On the one hand, the gratuitous gore in Covenant appears to be Scott rectifying that particular failing in Prometheus. On the other hand, Scott integrates it into the theme of creation and the horrors that come with it. This is where the film's true MVP shines: Michael Fassbender, reprising his Prometheus role as David while also playing a new android named Walter. Walter is a later model, programmed without the creativity and philosophical pondering of David. David, on the other hand, questions his creation in the film's first scene, a (imagined?) meeting with his creator, Peter Weyland (Guy Pearce). David recognizes himself as a creation, but also sees the failings of his creators. As seen in Prometheus, David views himself as the next stage of human evolution, a creation who no longer needs his creator. In Covenant, he finds a new purpose: to create the perfect organism. That perfect organism, of course, is the xenomorph.

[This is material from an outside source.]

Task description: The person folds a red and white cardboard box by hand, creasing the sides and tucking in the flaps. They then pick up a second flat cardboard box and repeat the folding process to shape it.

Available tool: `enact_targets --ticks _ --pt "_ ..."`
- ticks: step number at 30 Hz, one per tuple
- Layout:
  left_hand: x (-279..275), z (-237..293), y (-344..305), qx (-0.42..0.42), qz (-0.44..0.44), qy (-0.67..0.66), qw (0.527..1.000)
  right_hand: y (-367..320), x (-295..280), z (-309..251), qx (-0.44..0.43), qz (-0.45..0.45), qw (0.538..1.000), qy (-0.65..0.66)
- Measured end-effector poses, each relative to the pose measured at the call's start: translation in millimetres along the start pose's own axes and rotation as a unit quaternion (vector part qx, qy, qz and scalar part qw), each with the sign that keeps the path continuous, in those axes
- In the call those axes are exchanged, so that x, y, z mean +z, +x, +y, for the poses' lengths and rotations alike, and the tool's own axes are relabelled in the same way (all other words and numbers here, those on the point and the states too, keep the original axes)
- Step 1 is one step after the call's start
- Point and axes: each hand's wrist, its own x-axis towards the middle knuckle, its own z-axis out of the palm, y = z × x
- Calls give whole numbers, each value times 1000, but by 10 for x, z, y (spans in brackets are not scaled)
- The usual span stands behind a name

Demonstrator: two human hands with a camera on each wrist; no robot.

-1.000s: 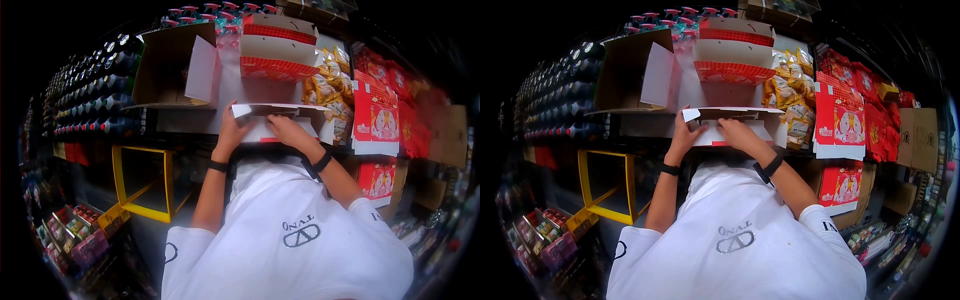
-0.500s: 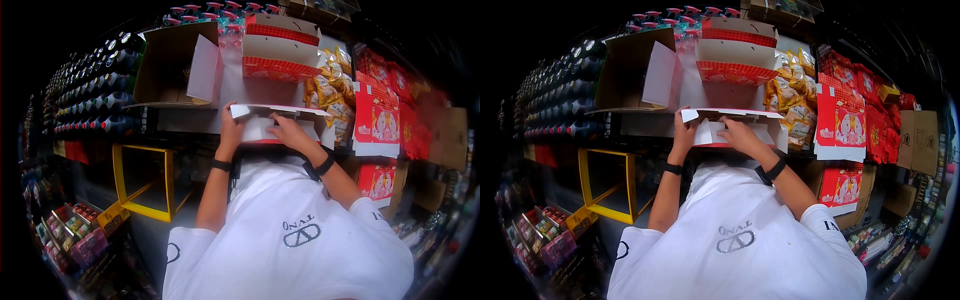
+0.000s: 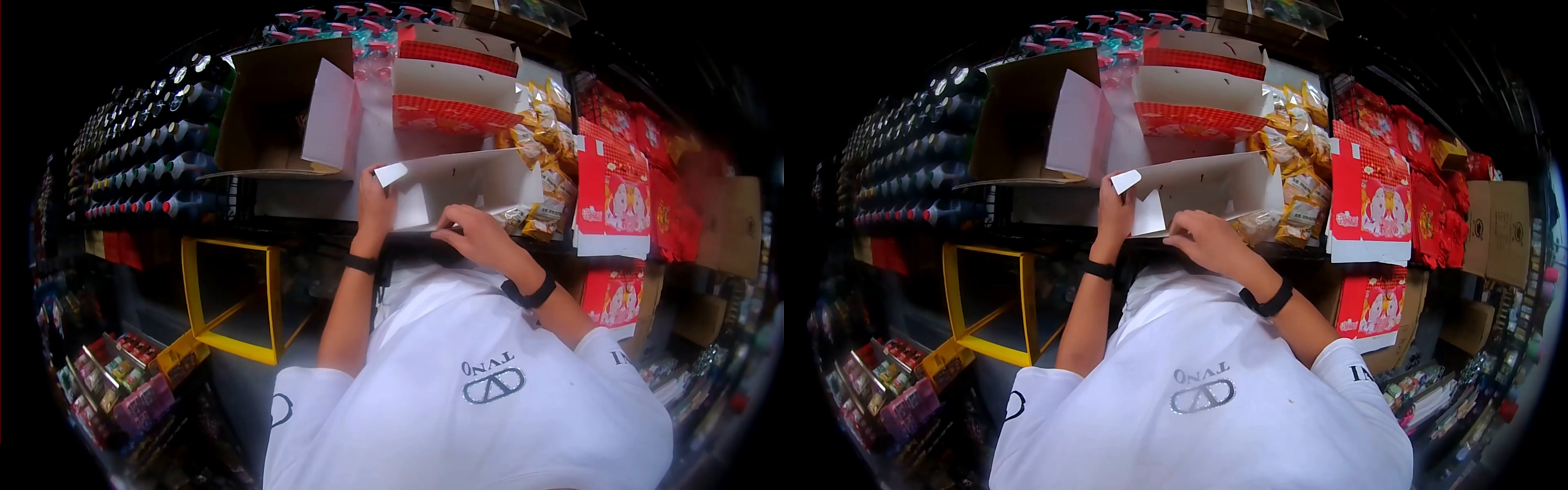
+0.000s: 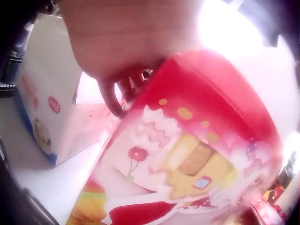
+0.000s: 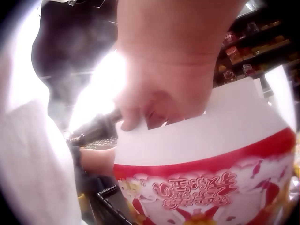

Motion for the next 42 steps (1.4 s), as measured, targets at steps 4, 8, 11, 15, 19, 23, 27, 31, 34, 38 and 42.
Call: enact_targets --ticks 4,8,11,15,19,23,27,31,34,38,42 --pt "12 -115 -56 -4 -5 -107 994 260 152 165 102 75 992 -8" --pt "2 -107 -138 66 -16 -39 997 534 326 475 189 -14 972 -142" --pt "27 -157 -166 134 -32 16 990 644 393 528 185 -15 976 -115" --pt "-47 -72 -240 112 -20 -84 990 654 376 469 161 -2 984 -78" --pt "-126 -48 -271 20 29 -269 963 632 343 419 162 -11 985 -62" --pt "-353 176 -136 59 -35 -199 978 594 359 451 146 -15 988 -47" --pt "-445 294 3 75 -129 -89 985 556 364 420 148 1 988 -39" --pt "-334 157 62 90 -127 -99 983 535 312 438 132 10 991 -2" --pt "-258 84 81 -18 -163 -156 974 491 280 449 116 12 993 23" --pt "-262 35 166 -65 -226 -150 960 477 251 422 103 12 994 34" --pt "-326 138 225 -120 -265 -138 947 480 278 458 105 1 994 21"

If this thematic concern sounds familiar, think Frankenstein (Scott certainly did: the Shelleys are name-checked twice in the film, particularly in regards to Percy Bysshe's poem "Ozymandias"). Both Prometheus and Covenant lean heavy into Gothic horror, interested more in mood and existential dread than in jump scares and dismemberment. Covenant attempts to meld Gothic and body horror, and though it's hardly seamless, it does work surprising well (besides, Frankenstein's monster wasn't seamless either). This blend of the ponderous and the visceral is what sets Covenant apart from both the films within the Alien franchise and the multiplex competition this summer. The terror of confronting a malevolent Creator intend on destroying through the creation of a better lifeform permeates every frame of the film. As the remarkably bleak ending asserts, there is no outrunning a vengeful god. Especially not one created by us.